Reading stock charts is a skill that can be learned relatively easily and provides information that can be used to make informed investment decisions. The most important feature of a stock chart is the price trend, which can be determined by looking at the direction of the moving average and the volume of shares traded. For example, if the price trend is up and volume is increasing, it indicates that more people are buying shares than selling them, which is bullish sign. Conversely, if the price trend is down and volume is increasing, it's a bearish sign. In addition to trends, other indicators such as MACD and RSI can also be used to generate trading signals. FinanceCharts provides users with a wide range of tools to help them understand and analyze stock charts. The site offers extensive types of finance charts, as well as stocks that are undervalued, overvalued, cheapest, or the best value.
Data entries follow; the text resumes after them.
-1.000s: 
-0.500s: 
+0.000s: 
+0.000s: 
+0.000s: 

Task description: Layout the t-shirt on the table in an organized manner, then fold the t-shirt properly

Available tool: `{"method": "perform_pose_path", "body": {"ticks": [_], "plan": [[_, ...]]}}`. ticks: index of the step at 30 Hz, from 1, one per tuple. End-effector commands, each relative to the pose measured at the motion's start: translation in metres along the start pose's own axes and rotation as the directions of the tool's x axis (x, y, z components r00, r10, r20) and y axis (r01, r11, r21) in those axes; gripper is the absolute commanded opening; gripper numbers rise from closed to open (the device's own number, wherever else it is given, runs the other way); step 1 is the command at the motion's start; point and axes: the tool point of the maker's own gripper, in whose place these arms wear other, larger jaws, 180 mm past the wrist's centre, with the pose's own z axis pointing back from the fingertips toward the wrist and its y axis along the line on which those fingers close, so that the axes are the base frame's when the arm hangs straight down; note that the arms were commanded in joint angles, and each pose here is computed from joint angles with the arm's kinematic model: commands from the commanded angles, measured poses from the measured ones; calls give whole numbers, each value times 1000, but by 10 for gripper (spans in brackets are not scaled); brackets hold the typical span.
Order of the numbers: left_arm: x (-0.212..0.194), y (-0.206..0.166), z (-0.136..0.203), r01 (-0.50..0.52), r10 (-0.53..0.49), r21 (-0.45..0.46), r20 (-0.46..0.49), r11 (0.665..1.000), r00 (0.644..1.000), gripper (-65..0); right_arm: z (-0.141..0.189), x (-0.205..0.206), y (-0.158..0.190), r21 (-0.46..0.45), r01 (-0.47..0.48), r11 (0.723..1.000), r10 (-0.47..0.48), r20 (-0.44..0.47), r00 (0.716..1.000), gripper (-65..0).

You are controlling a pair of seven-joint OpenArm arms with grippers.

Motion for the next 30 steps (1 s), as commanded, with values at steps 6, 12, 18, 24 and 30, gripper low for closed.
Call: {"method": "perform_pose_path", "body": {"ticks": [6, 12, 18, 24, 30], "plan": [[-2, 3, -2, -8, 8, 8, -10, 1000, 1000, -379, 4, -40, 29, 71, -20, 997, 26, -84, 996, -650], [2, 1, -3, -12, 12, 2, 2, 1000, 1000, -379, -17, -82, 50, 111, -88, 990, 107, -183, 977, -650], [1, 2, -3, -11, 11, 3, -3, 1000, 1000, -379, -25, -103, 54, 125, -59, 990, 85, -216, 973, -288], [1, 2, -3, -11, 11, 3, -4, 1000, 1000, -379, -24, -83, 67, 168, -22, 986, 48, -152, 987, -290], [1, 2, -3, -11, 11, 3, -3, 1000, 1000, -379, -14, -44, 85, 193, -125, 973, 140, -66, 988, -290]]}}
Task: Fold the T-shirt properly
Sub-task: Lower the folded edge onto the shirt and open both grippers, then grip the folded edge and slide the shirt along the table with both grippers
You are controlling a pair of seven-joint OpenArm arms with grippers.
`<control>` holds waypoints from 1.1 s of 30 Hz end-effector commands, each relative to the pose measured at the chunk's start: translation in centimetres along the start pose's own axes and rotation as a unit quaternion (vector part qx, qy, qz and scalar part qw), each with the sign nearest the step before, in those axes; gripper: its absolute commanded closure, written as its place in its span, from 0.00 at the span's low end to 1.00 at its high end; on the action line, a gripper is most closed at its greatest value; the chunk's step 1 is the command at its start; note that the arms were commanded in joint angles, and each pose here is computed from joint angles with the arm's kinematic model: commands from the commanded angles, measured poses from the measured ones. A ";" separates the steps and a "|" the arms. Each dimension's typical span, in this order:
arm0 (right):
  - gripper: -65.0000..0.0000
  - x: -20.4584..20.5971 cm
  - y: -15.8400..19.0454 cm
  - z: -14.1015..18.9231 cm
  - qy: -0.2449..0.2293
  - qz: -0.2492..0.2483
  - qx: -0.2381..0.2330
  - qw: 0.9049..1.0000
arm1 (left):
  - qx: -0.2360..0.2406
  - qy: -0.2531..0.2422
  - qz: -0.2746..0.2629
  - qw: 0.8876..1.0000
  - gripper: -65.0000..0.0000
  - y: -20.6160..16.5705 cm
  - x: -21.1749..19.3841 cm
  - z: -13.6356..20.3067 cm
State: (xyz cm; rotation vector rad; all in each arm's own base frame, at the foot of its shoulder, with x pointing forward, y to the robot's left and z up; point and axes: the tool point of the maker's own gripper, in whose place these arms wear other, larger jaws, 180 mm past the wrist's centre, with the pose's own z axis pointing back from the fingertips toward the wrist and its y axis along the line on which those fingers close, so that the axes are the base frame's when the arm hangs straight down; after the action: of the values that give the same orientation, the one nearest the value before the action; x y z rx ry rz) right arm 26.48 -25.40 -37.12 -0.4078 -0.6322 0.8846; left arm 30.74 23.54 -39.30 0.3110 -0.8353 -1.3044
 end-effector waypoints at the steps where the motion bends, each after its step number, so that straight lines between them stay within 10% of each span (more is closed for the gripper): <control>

You're sure to find a financial chart that's useful to you on the site.

Understanding the Price Scale

The price scale on a stock chart is used to measure how much the price of a security has changed over time. The price scale can be found at the bottom of a chart and it lists the prices of the security along the horizontal axis and the time periods along the vertical axis. The most common time periods are days, weeks, months, and years. The size of each box on the price scale corresponds to a specific price change. For example, if a security's price changes from $10 to $11, then the size of the box on the price scale will increase by $1.00. Conversely, if a security's price changes from $11 to $10, then the size of the box on the price scale will decrease by $1.00. The marks on either side of each box represent 10 percent increments. So, if there is a mark at 10 percent, that means that prices have increased or decreased by 10% from where they were at that point on the scale. Likewise, 20 percent would be represented by a mark at 20 percent, 30 percent would be represented by a mark at 30 percent, etc.

Stochastic Oscillator

The stochastic oscillator is a momentum indicator that measures the location of the closing price relative to its high-low range over a given period of time. It is computed by taking a moving average of the location of the close relative to the high and low, then dividing this value by the total number of periods in the calculation. The resulting number is plotted on a scale from 0 to 100, with readings above 80 considered overbought and readings below 20 considered oversold.

Relative Strength Index

The Relative Strength Index (RSI) is a technical indicator used in the analysis of financial markets. It is intended to chart the current and historical strength or weakness of a stock or market based on the closing prices of a recent trading period. The indicator should not be confused with relative valuation, which compares a company's stock price to its peers.

Learning how to read stock charts is essential if you want to analyze stock data in order to make informed investment decisions. By understanding the trends and patterns in stock data, investors can anticipate changes in stock prices and make more informed choices about when to buy and sell stocks.